My implementation has a very significant difference: just like the xrange
function, the resulting object is a restartable source, not a one-time
iterator. Naturally, the source is restartable only of all arguments to
the functions are restartable sources themselves.
> 2. Generator comprehensions: [yield int(x) for x in floatgen()]
The only problem I see with this syntax is that the square brackets are
misleading - the resulting object is not a list. How about using parens
instead? They are not strictly required, but just like for tuples, they
help disambiguate the syntax.
> 3. Feeding data into a generator using an optional argument to .next()
Python currently has generators that produce data. Below are three other
significant dataflow configurations:
1. consumers
2. transformations - receive data from an upstream source, perform some
transformation on it and send it to their downstream consumer.
3. dialogues - like transformations, dialogues they have an input and an
output, but they are both connected to the same logical entity, not an
upstream and a downstream.
Consumers functions are relatively simple. Like generators, they do not
require full-fledged multithreading, just the suspension of a single
function context.
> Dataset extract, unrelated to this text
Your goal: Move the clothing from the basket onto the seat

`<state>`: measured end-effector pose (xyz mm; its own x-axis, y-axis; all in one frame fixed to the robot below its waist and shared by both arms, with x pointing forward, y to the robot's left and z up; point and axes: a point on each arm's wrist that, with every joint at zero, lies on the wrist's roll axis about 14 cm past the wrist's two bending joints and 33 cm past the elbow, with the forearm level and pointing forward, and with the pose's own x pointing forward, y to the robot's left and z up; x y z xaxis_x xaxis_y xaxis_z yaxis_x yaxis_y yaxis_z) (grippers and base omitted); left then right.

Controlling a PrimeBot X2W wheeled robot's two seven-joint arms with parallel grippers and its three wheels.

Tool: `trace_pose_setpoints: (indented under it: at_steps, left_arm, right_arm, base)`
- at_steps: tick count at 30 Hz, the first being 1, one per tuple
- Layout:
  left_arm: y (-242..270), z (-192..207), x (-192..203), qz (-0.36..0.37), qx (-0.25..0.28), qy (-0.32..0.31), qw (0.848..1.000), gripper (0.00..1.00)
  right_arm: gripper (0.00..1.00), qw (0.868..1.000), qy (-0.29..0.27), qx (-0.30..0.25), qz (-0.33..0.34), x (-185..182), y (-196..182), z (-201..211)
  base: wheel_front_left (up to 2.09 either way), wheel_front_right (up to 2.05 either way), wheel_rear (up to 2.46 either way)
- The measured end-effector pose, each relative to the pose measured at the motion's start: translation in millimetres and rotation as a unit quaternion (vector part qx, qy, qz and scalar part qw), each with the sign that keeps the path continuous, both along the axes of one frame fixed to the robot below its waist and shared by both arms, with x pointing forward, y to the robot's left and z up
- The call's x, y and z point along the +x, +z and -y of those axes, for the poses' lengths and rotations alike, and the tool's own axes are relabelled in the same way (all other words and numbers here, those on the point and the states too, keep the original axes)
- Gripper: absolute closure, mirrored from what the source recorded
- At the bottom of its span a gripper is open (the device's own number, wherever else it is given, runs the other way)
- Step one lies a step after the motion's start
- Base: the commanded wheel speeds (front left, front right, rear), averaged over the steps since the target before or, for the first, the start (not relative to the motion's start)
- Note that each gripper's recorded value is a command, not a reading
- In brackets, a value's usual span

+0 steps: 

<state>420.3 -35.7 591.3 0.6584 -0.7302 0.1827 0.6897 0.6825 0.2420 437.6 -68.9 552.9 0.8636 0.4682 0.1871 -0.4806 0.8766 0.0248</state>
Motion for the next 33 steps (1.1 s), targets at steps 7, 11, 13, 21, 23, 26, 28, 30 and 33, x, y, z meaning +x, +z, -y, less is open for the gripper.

Like generator functions, consumer functions would allow
the state machines of the producer process and the consumer pto run
independently.
Dialogues can be implemented without threads, too, but in that case they
would require the producer process and the consumer process to run in
lockstep, producing and consuming an item of data for each step. Letting
them produce and consumer data at different rates would require either
the use of null values, full threading support or decoupling the rates
with a queue.
Transformations can be implemented easily using a generator function that
takes an upstream iterator as an argument. Transformations may be chained
together, if necessary. The input and output rates of a tranformation are
decoupled without any need for threads of queuing: the transformation may
call the upstream iterator's next more or less than once per yield statement.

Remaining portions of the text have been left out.